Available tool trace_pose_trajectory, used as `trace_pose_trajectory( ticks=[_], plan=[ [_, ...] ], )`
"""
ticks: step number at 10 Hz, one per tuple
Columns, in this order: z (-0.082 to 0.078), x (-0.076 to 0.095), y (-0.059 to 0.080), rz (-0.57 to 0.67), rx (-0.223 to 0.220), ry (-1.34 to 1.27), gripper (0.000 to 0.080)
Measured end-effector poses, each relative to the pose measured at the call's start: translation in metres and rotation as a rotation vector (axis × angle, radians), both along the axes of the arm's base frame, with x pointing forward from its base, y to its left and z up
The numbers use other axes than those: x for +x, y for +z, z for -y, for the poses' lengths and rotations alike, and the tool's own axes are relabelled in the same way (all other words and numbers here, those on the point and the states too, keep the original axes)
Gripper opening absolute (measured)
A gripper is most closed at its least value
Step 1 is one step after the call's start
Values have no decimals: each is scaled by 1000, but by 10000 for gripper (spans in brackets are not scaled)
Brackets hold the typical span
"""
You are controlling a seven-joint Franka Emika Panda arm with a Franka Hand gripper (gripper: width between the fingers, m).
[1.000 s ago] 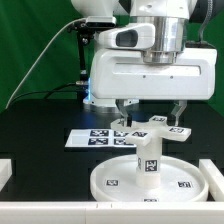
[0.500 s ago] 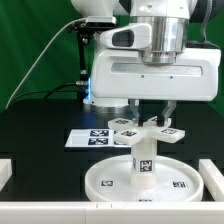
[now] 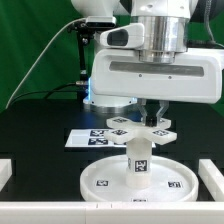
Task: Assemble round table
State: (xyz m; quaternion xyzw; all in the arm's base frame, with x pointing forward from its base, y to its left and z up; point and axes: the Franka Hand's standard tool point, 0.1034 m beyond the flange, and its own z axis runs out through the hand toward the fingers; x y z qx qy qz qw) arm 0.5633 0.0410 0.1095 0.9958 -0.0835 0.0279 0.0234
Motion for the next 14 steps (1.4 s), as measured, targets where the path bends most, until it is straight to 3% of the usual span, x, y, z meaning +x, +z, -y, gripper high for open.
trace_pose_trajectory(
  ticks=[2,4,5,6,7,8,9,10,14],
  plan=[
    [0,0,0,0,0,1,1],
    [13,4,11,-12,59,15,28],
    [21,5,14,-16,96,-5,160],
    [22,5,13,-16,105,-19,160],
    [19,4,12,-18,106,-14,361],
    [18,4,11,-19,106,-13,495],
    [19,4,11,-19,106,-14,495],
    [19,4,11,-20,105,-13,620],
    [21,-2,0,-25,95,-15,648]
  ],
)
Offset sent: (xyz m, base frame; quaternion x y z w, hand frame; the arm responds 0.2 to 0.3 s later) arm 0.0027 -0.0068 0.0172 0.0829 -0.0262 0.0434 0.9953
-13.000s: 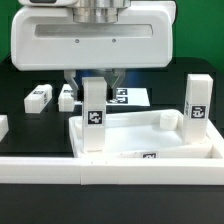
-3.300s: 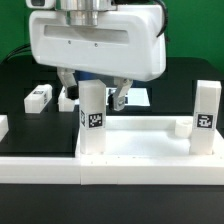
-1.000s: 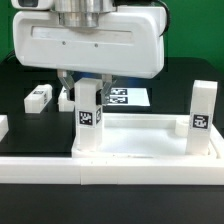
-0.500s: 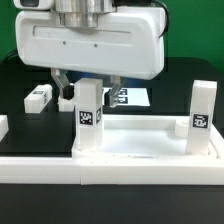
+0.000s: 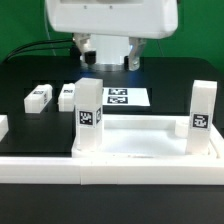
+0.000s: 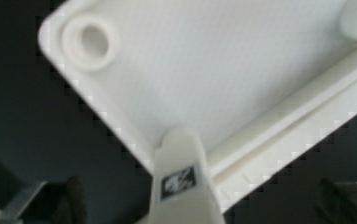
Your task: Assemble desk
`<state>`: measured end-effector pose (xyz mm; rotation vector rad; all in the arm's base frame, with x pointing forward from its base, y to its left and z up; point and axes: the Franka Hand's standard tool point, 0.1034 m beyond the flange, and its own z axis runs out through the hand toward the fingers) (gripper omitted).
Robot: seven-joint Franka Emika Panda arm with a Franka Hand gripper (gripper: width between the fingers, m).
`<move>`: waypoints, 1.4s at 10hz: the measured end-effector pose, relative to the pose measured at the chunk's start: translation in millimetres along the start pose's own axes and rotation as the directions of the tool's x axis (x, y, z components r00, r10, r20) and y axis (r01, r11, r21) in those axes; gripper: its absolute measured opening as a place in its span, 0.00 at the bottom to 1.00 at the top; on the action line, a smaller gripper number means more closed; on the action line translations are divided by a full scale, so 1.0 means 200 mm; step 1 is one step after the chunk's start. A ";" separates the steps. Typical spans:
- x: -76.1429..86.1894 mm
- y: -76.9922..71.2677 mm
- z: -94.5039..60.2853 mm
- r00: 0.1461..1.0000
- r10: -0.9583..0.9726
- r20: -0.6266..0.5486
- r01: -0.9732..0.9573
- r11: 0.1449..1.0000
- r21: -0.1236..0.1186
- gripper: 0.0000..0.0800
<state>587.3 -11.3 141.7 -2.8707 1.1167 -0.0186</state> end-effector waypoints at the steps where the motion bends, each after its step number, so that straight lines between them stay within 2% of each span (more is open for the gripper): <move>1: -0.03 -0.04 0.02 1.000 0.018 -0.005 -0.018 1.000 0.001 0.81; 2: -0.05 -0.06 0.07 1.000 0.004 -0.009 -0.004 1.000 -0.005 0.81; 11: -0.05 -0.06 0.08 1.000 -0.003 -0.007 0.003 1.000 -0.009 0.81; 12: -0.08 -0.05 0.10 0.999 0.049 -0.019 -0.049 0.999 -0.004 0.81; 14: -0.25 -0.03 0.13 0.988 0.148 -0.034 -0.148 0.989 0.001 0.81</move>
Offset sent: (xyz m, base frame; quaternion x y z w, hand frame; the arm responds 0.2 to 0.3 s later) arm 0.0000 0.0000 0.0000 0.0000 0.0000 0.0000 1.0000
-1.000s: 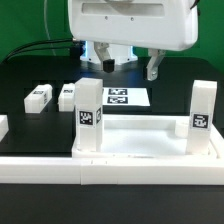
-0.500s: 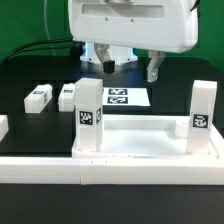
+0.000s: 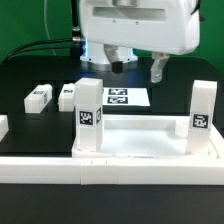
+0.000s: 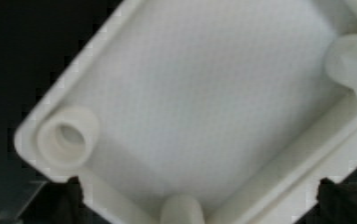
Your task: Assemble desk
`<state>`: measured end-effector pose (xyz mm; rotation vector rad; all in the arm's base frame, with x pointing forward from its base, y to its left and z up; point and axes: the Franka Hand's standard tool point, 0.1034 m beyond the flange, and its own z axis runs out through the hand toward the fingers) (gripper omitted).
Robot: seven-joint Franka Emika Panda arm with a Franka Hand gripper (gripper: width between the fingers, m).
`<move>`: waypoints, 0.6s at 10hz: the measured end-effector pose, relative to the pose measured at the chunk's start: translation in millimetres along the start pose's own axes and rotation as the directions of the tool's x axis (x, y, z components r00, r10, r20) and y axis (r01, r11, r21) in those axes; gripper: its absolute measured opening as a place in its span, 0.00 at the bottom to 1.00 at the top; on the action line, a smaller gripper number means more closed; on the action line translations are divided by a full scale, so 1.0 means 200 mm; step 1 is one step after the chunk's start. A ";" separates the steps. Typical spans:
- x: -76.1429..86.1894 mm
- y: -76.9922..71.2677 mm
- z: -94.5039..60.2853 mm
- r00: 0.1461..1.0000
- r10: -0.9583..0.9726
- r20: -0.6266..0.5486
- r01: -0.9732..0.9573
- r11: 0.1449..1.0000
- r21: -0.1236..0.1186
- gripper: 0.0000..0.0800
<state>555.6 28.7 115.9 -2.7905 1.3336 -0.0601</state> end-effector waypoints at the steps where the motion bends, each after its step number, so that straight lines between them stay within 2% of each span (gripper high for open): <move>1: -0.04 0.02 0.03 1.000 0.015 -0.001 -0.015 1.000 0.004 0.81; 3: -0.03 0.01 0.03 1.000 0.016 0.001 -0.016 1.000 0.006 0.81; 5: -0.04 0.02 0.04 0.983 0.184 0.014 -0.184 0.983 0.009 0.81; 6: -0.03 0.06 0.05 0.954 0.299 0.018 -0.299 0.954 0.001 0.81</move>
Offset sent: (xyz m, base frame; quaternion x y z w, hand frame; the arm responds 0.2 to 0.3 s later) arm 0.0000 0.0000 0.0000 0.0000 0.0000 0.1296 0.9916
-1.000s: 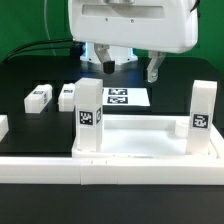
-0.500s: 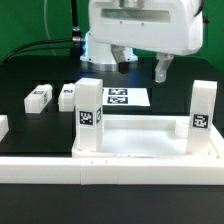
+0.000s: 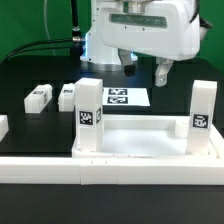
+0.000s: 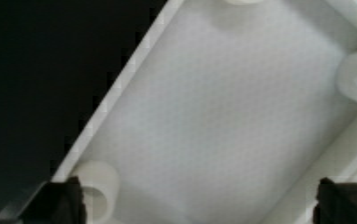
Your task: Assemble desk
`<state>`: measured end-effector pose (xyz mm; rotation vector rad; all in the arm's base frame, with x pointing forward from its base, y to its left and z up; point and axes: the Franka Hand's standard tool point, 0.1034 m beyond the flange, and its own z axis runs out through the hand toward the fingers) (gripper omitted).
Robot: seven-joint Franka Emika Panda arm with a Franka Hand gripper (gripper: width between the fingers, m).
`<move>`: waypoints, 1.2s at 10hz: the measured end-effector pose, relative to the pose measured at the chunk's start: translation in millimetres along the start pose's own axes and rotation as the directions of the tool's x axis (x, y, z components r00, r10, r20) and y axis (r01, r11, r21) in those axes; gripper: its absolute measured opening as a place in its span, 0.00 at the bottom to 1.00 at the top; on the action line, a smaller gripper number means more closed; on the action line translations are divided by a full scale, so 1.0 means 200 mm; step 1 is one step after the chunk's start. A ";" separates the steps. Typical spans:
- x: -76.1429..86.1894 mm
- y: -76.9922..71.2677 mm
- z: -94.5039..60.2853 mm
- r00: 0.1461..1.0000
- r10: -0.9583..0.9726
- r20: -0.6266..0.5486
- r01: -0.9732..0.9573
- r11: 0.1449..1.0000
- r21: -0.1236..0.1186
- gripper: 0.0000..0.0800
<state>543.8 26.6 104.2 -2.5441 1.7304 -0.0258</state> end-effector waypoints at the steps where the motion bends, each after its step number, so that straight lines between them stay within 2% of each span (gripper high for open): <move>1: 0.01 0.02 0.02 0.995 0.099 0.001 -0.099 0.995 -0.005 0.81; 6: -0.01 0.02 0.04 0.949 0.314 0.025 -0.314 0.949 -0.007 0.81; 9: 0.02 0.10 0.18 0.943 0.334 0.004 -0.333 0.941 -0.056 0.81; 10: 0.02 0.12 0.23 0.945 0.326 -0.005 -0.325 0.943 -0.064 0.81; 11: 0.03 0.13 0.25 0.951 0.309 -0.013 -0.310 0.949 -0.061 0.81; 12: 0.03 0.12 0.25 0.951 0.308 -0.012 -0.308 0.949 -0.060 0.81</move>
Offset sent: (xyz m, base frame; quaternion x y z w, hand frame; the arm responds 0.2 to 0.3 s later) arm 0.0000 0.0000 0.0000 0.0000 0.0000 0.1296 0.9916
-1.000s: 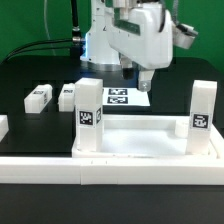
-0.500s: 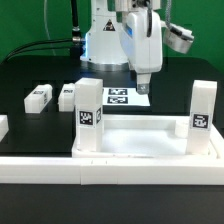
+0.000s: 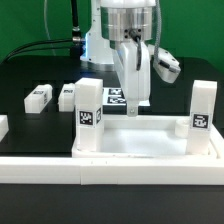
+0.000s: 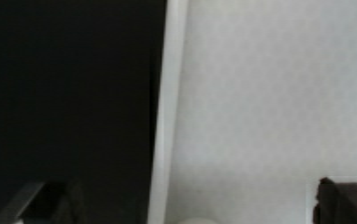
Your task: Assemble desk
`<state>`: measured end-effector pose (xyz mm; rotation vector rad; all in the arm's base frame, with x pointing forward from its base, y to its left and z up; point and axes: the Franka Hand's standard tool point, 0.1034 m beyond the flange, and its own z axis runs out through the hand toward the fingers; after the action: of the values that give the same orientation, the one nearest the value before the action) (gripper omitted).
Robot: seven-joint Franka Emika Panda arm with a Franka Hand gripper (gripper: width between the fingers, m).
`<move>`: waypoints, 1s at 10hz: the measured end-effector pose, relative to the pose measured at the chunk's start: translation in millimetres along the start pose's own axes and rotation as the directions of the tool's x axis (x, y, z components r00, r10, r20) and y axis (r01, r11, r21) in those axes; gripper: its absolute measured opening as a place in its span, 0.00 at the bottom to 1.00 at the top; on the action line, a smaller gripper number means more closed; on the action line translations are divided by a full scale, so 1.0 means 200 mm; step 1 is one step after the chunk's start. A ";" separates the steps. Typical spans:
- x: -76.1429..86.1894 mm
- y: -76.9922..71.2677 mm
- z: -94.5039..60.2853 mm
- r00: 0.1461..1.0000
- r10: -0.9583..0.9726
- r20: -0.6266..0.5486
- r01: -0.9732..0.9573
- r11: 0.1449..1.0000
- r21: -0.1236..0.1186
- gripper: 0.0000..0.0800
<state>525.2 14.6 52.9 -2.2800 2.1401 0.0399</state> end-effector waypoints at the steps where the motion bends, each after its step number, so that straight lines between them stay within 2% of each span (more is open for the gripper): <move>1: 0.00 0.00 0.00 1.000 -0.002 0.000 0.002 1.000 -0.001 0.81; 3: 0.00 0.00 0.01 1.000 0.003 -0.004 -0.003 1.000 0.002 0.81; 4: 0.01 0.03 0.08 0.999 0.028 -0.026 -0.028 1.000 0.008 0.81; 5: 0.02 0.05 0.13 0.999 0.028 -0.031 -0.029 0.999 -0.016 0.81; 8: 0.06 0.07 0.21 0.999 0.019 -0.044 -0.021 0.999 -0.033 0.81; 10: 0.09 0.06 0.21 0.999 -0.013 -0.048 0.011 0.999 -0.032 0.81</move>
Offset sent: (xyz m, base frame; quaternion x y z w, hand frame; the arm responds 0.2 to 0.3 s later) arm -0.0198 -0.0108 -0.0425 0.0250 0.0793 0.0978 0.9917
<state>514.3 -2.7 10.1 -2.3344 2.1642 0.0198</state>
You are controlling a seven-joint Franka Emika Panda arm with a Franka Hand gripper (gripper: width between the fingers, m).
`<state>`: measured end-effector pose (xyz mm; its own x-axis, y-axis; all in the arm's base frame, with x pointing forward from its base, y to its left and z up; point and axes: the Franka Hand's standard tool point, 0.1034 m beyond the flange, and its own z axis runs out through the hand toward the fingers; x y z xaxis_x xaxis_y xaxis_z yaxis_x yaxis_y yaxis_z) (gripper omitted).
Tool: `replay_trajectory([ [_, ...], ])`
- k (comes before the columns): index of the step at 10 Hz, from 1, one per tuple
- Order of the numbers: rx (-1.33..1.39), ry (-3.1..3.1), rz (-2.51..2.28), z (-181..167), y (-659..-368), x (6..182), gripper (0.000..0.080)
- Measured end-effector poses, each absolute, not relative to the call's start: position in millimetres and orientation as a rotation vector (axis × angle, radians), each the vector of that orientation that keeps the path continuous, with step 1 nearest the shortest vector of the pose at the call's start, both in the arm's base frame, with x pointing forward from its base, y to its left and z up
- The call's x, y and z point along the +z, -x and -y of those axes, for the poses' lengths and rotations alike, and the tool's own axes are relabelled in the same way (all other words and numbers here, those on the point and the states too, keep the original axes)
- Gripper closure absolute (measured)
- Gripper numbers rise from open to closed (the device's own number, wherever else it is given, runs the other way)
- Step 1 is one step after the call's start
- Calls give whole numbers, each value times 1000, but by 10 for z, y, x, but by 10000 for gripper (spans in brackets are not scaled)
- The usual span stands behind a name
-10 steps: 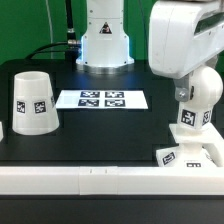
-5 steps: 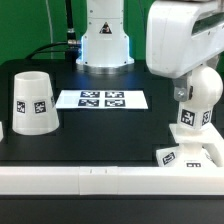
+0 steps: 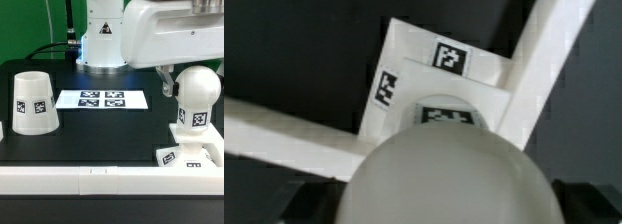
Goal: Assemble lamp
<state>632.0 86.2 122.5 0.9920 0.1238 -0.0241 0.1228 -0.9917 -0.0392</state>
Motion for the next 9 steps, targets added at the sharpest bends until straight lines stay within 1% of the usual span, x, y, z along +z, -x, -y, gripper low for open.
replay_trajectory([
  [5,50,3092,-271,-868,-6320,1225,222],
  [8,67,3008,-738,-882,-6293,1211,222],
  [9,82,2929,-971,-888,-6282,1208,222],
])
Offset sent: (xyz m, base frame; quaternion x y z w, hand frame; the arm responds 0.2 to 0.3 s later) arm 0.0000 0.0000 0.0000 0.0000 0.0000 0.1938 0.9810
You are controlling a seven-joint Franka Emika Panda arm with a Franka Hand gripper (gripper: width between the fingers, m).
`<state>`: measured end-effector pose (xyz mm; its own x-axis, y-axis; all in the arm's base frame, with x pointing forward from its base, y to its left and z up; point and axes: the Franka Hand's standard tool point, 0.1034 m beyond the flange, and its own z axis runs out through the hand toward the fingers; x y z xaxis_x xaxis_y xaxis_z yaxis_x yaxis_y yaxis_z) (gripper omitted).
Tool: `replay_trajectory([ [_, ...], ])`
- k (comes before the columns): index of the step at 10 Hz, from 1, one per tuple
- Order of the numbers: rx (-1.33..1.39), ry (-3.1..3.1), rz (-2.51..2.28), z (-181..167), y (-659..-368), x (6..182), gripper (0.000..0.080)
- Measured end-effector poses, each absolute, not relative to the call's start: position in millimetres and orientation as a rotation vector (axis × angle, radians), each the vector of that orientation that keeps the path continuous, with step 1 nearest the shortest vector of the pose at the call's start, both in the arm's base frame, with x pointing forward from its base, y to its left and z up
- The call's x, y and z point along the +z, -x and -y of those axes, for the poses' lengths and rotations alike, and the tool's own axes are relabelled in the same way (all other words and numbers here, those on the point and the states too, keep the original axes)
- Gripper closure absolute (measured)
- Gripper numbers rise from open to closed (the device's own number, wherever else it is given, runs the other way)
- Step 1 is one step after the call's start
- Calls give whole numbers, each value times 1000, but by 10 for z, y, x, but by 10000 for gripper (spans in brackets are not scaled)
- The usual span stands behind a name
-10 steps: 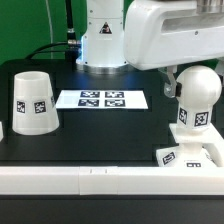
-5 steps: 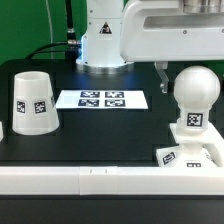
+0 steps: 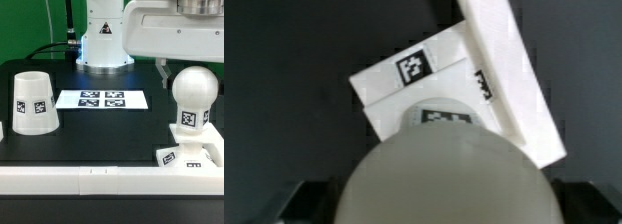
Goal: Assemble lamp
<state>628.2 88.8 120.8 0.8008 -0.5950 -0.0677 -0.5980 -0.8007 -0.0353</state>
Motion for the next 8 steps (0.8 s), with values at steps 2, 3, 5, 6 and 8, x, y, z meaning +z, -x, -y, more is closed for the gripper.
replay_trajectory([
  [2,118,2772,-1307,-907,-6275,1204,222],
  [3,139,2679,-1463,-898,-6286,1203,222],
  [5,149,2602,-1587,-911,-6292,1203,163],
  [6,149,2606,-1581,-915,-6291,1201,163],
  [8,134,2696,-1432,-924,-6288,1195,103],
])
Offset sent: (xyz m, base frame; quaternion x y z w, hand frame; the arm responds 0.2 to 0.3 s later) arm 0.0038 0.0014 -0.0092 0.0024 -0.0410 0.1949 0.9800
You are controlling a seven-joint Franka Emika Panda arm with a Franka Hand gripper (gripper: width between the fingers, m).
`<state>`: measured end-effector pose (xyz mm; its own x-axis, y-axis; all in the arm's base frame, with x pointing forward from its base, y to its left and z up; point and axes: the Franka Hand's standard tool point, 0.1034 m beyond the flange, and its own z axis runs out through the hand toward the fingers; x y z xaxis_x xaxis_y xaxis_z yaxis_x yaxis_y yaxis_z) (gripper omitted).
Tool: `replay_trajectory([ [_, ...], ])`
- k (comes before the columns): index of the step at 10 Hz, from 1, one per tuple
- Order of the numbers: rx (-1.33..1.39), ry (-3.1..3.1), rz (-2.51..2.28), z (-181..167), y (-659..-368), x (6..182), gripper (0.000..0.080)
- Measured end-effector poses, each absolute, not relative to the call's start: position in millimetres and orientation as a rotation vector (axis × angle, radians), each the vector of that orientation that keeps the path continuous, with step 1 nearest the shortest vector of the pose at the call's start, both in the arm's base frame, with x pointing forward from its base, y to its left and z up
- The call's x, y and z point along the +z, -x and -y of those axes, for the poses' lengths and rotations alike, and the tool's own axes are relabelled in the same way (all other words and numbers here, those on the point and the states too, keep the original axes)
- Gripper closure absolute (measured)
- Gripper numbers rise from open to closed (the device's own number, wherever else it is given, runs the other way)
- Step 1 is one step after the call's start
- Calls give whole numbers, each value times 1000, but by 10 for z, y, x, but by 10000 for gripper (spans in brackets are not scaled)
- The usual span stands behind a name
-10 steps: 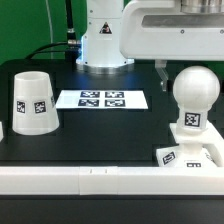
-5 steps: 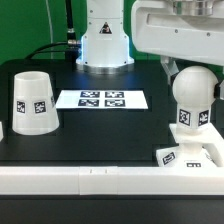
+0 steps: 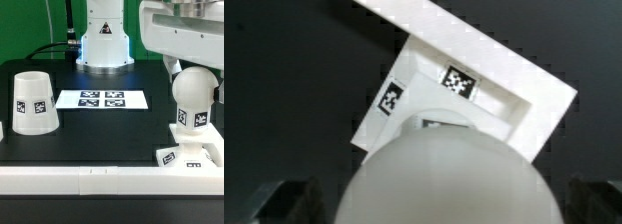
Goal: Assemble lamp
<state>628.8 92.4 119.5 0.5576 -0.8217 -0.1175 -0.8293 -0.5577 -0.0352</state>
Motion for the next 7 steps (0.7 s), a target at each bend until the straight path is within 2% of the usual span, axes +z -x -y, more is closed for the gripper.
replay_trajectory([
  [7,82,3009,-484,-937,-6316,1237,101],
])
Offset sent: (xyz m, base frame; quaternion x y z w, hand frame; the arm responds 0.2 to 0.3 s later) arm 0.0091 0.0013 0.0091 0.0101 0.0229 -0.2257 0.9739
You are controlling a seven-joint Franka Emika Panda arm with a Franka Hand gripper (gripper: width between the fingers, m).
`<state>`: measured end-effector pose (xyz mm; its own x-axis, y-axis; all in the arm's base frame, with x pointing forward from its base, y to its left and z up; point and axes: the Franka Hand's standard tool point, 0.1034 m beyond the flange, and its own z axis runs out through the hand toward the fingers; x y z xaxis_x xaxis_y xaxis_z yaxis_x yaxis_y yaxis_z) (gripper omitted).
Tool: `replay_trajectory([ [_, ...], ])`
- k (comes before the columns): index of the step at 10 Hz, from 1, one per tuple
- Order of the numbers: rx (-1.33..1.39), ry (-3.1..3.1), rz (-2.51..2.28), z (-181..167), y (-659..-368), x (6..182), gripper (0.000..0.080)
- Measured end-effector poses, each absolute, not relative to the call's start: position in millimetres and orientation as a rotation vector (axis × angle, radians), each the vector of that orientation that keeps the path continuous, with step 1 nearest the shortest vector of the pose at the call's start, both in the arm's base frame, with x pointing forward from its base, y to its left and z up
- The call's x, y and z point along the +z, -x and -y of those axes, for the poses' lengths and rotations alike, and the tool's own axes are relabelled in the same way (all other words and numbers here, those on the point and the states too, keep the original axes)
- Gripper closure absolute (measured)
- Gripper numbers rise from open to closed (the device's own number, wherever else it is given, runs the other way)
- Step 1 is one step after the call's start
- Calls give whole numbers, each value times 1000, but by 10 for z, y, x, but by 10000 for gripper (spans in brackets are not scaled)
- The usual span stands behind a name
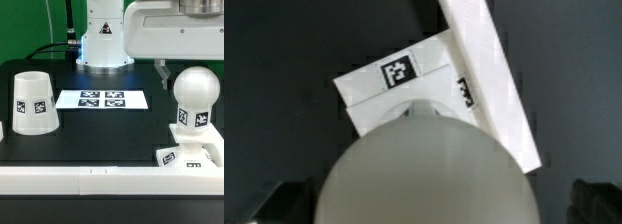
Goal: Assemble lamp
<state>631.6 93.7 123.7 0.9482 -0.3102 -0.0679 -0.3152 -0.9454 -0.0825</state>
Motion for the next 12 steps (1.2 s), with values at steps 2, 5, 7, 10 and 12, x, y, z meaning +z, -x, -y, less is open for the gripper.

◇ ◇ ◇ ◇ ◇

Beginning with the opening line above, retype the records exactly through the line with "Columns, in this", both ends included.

> [Response to the task]:
Available tool trace_pose_trajectory, used as `trace_pose_trajectory( ticks=[_], plan=[ [_, ...] ], )`
"""
ticks: step number at 10 Hz, one per tuple
Columns, in this order: z (-0.082 to 0.078), x (-0.076 to 0.095), y (-0.059 to 0.080), rz (-0.57 to 0.67), rx (-0.223 to 0.220), ry (-1.34 to 1.27), gripper (0.000 to 0.080)

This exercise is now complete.